● Task
From the line containing "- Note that" onward to the last line of the data below, copy each line exactly and add nothing.

[Dataset content]

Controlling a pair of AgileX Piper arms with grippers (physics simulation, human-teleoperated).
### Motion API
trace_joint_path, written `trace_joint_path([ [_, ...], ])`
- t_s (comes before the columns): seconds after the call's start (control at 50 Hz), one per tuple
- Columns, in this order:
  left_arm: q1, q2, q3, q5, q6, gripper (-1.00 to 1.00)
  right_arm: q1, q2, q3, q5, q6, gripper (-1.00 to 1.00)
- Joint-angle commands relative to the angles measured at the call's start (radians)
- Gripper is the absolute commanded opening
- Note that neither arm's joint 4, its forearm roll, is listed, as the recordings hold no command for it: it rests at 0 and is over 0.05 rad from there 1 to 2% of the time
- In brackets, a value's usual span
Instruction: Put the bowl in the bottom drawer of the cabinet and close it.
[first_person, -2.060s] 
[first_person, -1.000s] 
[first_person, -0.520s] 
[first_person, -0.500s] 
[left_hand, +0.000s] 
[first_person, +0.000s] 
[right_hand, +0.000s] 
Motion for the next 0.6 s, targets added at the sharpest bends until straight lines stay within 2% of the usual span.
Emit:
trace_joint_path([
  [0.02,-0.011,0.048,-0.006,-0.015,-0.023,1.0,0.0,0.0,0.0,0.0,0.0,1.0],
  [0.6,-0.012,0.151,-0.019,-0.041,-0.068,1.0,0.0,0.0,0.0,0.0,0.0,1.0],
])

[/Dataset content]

● Response area
- Note that neither arm's joint 4, its forearm roll, is listed, as the recordings hold no command for it: it rests at 0 and is over 0.05 rad from there 1 to 2% of the time
- In brackets, a value's usual span
Instruction: Put the bowl in the bottom drawer of the cabinet and close it.
[first_person, -2.060s] 
[first_person, -1.000s] 
[first_person, -0.520s] 
[first_person, -0.500s] 
[left_hand, +0.000s] 
[first_person, +0.000s] 
[right_hand, +0.000s] 
Motion for the next 0.6 s, targets added at the sharpest bends until straight lines stay within 2% of the usual span.
Emit:
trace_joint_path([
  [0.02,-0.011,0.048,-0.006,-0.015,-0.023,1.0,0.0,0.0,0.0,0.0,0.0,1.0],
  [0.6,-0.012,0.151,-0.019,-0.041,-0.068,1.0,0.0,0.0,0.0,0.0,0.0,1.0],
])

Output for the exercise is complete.